GeoParquet DataStore¶

The GeoParquet DataStore provides read and query access to GeoParquet format data files, both local and remote, within the GeoTools framework.

GeoParquet is an open format for geospatial data that builds on the Apache Parquet columnar storage format. GeoParquet brings the performance benefits of columnar storage to geospatial data, making it particularly well-suited for analytics and large datasets.

Maven:

<dependency>
  <groupId>org.geotools</groupId>
  <artifactId>gt-geoparquet</artifactId>
  <version>${geotools.version}</version>
</dependency>

Features¶

Local File Access: Read GeoParquet files from your local filesystem
Remote File Access: Access GeoParquet files via HTTP/HTTPS URLs and S3 storage
Directory Support: Point to a directory and automatically work with all GeoParquet files within it
Hive Partitioning Support: Automatically detects and handles Hive-partitioned datasets (key=value directory structure)
Partition Depth Control: Configure how many levels of partitioning to use with the max_hive_depth parameter
Spatial Queries: Full support for spatial filters (intersects, contains, within, etc.)
Attribute Filters: Filter data based on attribute values
Geometry Simplification: Supports on-the-fly geometry simplification for rendering optimization
GeoParquet Metadata: Parses and utilizes the GeoParquet ‘geo’ metadata for schema information and optimizations
Precise Geometry Types: Extracts and uses specific geometry types (Point, LineString, etc.) from GeoParquet metadata
Projection Support: Handles coordinate reference systems properly
Memory Efficient: Leverages Parquet’s efficient columnar storage format
Query Pushdown: Pushes filters down to optimize data retrieval
Bounds Optimization: Uses GeoParquet metadata or specialized bbox columns for fast bounds calculation
Struct Data Type Support: Basic support for DuckDB’s STRUCT data type columns

How It Works¶

Under the hood, this DataStore uses DuckDB and its Spatial and Parquet extensions to provide high-performance access to GeoParquet files.
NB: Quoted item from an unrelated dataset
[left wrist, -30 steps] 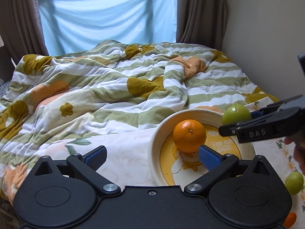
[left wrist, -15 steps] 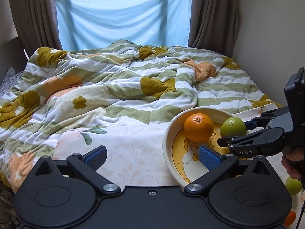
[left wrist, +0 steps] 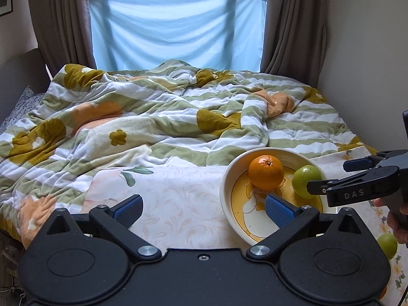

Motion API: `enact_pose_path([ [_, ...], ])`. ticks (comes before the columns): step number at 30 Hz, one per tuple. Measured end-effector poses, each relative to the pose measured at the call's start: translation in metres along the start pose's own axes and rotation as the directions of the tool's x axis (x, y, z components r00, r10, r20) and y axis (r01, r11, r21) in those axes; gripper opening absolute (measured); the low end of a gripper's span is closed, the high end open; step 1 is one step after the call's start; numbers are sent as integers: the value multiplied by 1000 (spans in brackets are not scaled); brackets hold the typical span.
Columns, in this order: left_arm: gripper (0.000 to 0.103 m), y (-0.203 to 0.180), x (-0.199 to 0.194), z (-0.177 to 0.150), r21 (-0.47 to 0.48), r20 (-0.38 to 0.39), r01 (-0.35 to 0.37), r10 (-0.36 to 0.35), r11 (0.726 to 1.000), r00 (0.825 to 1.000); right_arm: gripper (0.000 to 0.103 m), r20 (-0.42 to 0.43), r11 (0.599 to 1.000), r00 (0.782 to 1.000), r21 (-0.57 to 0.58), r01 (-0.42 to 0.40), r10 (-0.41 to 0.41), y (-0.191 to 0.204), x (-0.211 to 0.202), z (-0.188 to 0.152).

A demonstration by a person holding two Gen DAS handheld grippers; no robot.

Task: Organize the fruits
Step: 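Lower the orange into the bowl with the left tool while the right tool releases the apple there, then withdraw both tools from the bowl toward the remaining fruits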

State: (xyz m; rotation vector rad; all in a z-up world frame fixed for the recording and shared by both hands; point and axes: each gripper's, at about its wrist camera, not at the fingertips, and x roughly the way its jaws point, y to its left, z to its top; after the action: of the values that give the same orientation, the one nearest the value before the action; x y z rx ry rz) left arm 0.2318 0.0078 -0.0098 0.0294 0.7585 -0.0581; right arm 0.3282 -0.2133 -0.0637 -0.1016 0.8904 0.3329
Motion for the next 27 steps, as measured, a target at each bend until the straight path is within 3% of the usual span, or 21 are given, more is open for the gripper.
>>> enact_pose_path([
  [13,103,-19,-72,-9,-25,89,-54,56,998,994,103,86,1000,996,6,-18,17,3,-88,-12],
  [27,103,-20,-159,-60,-104,140,-143,157,984,978,103,173,999,984,-15,-46,48,27,-186,-49],
])
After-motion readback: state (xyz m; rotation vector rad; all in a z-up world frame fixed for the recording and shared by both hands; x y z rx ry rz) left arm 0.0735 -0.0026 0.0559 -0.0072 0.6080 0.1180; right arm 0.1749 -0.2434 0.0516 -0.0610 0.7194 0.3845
DuckDB is an embedded analytical database that excels at reading and processing Parquet files. The implementation:

Creates SQL views over GeoParquet files (local or remote)
Detects and manages Hive-partitioned datasets (directory structures with key=value patterns)
Handles GeoParquet metadata parsing and schema detection
Translates GeoTools filters to optimized SQL queries
Converts spatial operations to DuckDB spatial functions
Manages extension loading (spatial, parquet, httpfs)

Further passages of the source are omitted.